The Supreme Court of Washington
Jun 12, 1930
289 P. 47 (Wash. 1930)

Opinion

No. 21898. En Banc.

June 12, 1930.

BANKS AND BANKING (23) — BILLS AND NOTES (20) — NATURE OF CONTRACT AND LIABILITY OF DRAWER — BANK DRAFTS — STOPPING PAYMENT. A bank draft, paid for and drawn on one bank by another, and mailed by the purchaser to the seller of goods, sold for cash, partakes of the nature of and is in reality a cashier's check and commercial paper; and the bank's liability thereon becomes absolute upon acceptance, under Rem. Comp. Stat., § 3452, and payment thereof can not be stopped.

SAME. In such a case the payee to whom the draft was sent becomes a holder in due course, as defined by Rem. Comp. Stat., § 3443, of an unconditional promise to pay, payment of which can not be stopped.

Appeal from a judgment of the superior court for Okanogan county, Neal, J., entered December 4, 1928, upon findings in favor of the defendant, in an action on a bank draft, tried to the court. Reversed.

Wilson C. Gresham, for appellant.

Patterson Davis, for respondent.


BEALS, TOLMAN, and HOLCOMB, JJ., dissent.


The Epso Products Company, a corporation, was engaged generally in the canning business, operating in the vicinity of Tonasket, Washington. Prior to October 8, 1925, the company, through its proper officers, made arrangements to purchase from the appellant a certain piece of machinery known as a filter. This was to be what is generally known to the trade as a cash transaction, and on October 8, 1925, the Epso Products Company purchased and caused to be sent to G.M. Kohler a draft on the Dexter Horton National Bank of Seattle, in words and figures as follows:

"THE FIRST NATIONAL BANK OF TONASKET No. 14378 Tonasket, Wash., Oct. 8, 1925 "Pay to order of G.F. Kohler, $1,000 $1,000 and 00/cts. Dollars.

"To Dexter Horton National Bank, "Seattle, Wash. E. Workosky, Cashier."
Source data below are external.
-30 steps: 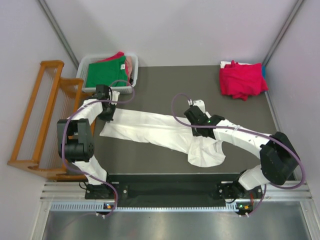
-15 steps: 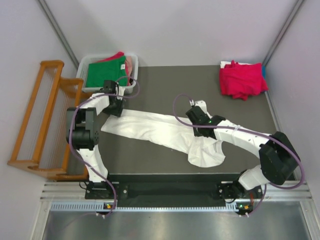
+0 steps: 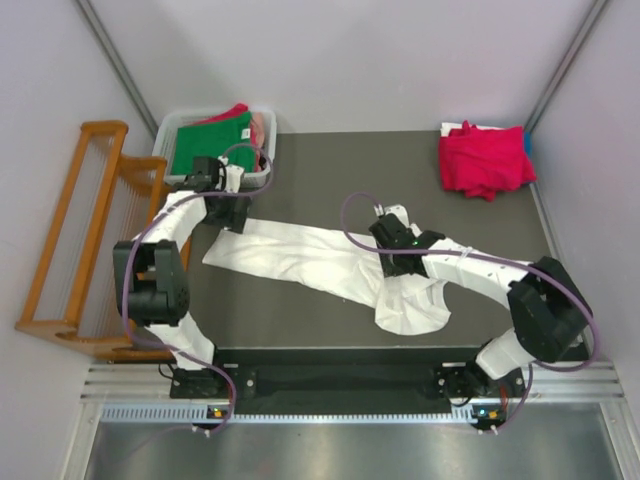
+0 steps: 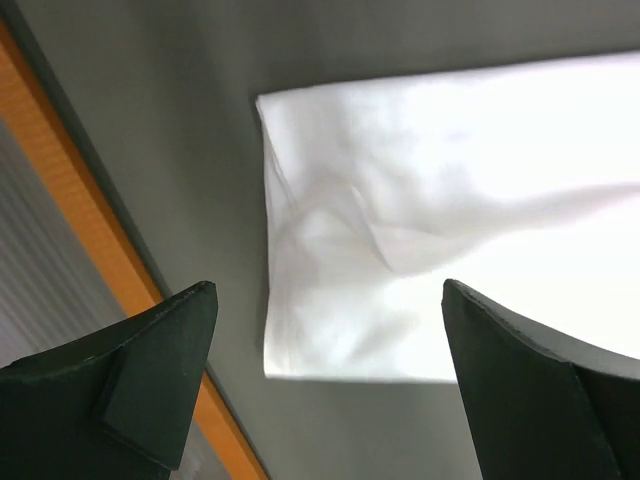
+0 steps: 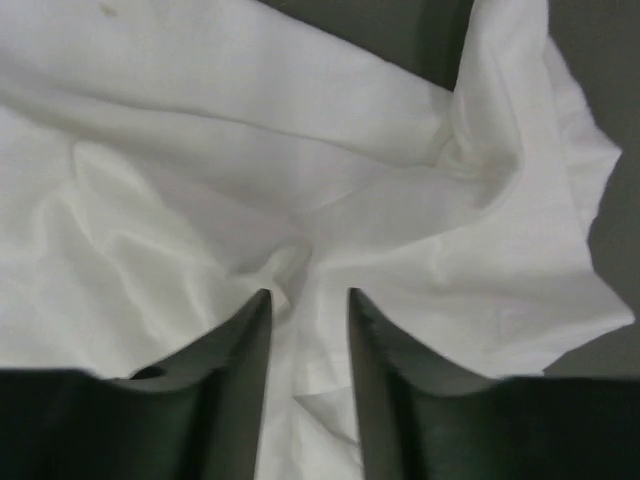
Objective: Fold and stack the t-shirts
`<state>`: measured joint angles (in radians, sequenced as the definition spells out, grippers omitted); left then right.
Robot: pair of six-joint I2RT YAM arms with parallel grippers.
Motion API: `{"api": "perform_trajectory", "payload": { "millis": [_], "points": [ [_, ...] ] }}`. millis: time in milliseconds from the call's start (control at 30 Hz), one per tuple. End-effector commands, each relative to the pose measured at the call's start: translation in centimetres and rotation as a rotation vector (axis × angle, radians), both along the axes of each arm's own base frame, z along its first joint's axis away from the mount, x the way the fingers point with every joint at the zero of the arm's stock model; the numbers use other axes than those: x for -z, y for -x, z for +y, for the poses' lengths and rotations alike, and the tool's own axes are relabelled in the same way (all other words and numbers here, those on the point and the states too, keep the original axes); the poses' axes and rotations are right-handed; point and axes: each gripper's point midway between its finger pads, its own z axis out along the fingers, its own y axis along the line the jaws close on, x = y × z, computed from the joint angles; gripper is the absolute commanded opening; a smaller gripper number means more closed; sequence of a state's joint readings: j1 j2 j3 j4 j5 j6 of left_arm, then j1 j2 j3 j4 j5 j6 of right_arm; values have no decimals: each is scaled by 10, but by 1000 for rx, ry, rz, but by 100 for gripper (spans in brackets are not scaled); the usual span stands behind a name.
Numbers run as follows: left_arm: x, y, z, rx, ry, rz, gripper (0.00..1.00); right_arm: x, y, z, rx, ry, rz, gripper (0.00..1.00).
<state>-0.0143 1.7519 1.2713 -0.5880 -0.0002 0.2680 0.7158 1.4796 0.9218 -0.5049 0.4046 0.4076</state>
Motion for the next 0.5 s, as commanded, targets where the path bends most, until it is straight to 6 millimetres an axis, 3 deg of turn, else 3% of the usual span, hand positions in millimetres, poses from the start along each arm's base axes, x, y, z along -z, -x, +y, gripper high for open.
{"api": "perform_trajectory", "payload": {
  "millis": [0, 33, 100, 200, 333, 467],
  "points": [
    [-62, 18, -22, 55, 115, -84, 98, 17, -6, 2, -21, 33, 47, 55],
    [-70, 19, -23, 55, 121, -104, 98, 15, -9, 1, -16, 39, 34, 70],
    [-93, 22, -24, 63, 127, -162, 98, 8, -18, -4, 0, 77, 2, 75],
    [-102, 35, -34, 103, 172, -175, 98, -18, -32, -7, 10, 92, -56, 75],
    [-84, 56, -45, 171, 170, -128, 98, -45, -35, -10, 13, 99, -91, 73],
    [-59, 68, -46, 188, 166, -77, 98, -57, -13, -18, 21, 69, -79, 73]
  ]
}}
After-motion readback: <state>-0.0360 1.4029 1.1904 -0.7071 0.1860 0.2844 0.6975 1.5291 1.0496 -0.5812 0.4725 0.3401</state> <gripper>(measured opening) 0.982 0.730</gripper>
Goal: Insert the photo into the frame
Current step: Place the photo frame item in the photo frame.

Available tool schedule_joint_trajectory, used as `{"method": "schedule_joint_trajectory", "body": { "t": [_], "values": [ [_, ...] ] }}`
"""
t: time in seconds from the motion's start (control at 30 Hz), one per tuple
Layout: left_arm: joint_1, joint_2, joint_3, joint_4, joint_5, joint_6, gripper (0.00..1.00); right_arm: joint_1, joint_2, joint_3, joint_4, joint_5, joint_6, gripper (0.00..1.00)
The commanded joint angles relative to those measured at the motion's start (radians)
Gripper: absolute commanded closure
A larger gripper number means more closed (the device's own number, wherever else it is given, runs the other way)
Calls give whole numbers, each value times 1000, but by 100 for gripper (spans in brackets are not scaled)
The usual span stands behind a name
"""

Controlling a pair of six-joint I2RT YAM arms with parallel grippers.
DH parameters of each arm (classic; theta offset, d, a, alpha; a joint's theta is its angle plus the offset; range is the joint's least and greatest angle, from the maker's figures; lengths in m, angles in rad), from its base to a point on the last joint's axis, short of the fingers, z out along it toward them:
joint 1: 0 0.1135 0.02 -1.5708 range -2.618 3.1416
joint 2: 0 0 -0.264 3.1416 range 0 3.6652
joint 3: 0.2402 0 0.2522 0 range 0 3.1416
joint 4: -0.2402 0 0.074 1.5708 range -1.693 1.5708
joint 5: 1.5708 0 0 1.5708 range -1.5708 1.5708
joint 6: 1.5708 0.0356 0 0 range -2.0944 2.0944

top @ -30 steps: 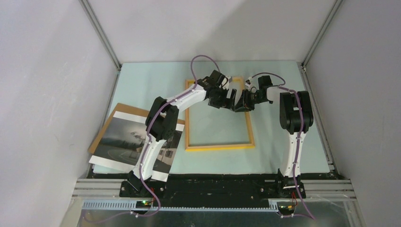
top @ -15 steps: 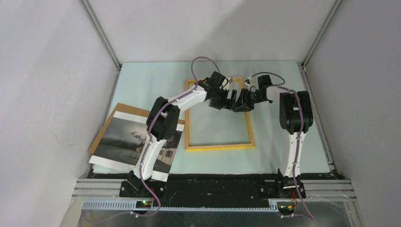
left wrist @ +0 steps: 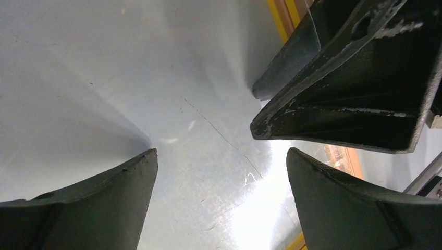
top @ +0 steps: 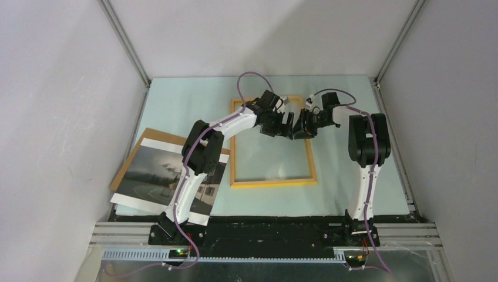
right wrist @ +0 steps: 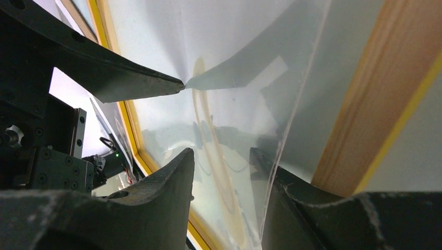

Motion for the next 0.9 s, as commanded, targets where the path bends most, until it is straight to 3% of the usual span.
{"method": "schedule_joint_trajectory", "body": {
  "t": [0.0, 0.87],
  "values": [
    [-4, -7, -26, -1, -2, -7, 1, -34, -51, 3, -29, 66, -50, 51],
    [-3, -32, -26, 5, -3, -4, 1, -121, -195, -24, -74, 161, -150, 50]
  ]
}}
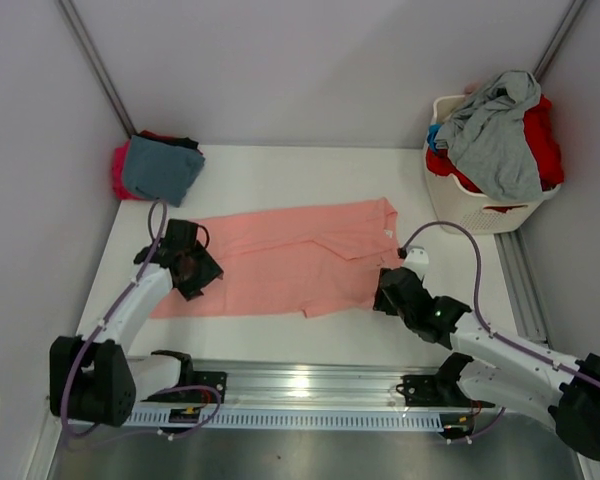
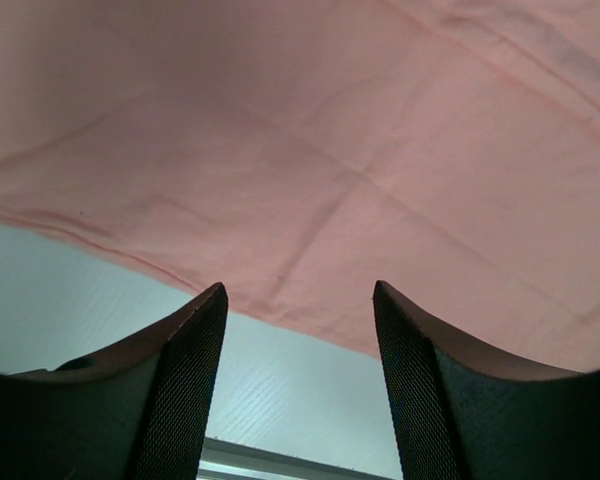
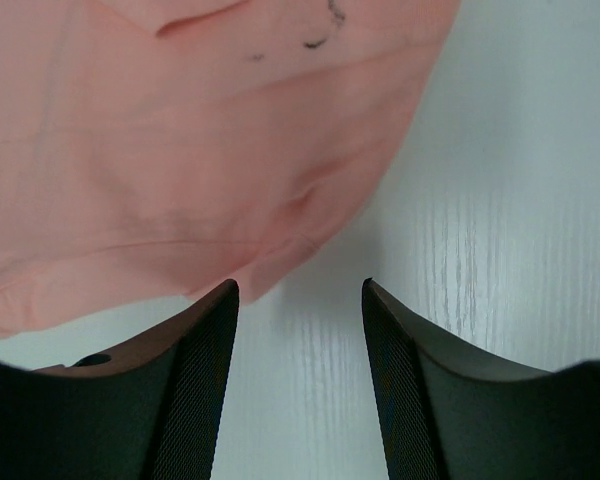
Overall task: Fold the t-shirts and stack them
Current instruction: Grap the side of the flattened tshirt closest away from the robot with both arms
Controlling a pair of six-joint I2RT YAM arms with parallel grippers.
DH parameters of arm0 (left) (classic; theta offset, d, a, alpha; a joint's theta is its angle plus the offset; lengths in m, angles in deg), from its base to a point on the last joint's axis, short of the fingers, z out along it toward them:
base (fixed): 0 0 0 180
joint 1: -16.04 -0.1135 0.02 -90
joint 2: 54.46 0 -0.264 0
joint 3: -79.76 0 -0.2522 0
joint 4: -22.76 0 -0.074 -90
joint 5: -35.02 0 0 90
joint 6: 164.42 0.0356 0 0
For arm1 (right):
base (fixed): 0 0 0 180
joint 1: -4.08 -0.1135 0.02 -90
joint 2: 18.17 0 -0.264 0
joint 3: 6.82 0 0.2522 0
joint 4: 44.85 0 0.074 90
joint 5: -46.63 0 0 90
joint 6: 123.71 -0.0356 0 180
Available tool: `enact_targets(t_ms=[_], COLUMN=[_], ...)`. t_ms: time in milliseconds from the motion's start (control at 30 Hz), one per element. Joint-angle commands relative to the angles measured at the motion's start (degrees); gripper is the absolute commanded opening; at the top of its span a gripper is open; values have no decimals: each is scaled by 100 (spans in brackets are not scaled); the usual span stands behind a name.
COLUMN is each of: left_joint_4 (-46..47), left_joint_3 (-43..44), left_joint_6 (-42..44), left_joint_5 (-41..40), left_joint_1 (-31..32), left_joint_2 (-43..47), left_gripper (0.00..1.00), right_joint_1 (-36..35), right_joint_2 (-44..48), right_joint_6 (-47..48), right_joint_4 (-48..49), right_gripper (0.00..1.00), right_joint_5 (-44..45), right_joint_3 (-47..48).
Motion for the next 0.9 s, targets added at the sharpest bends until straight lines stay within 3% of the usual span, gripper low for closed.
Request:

There was some little delay on the part of the appellant in shipping the filter, due to the fact, as he claims, that the draft was not promptly received. A considerable number of letters and telegrams passed back and forth between the appellant and respondent before the draft was finally located by appellant, some six weeks after it was dated. It seems to be admitted that the draft had been promptly mailed, and we think the fair inference from the testimony indicates that the delay in receiving the draft probably arose by reason of the fact that the letter was mislaid in one of appellant's offices, and was not located until the 23d of November. On the 22d of November, 1925, the First National Bank of Tonasket sent the following telegram to appellant:

"Tonasket, Wash. Nov. 22, 1925. "G.F. Kohler, No. 2420 E. 54th St., Los Angeles, Cal.

"You can keep your filter now. Epso stopped payment on draft, having made other arrangements for filter after you lost draft and refused to make shipment.

FIRST NATIONAL BANK."

Appellant denies receiving this telegram, and there is no testimony in the record purporting to show delivery.

On November 30, the Epso Products Company sent to appellant the following telegram:

"1925, Nov. 30 AM. 10, 32. "EAA72 19 9 extra

"Seattle, Wash., 30 956A "Geo. M. Kohler, 1013 E 8 St. or 5420 E St. Los Angeles, Calif.

"Advise when you are shipping filter omit motor and centrifugal. EPSO PRODUCTS CO."

On November 30, the filter in question was, by the appellant, delivered to a common carrier. Within a day or two thereafter, appellant learned that the draft in question had been dishonored when presented for payment to the bank on which it was drawn. He immediately notified respondent of that fact, demanded immediate payment of the face of the draft, together with the costs and expenses in connection therewith, which demand being refused, this action was commenced to recover the amount of the draft, plus protest fees and interest.

Respondent's defense is that, on or about November 12, the Epso Products Company, because of the fact that appellant had failed to promptly ship the filter, notified respondent to stop payment of the draft, which it then did, and it is claimed that the bank then immediately transferred the amount of the draft to the checking account of the Epso Products Company.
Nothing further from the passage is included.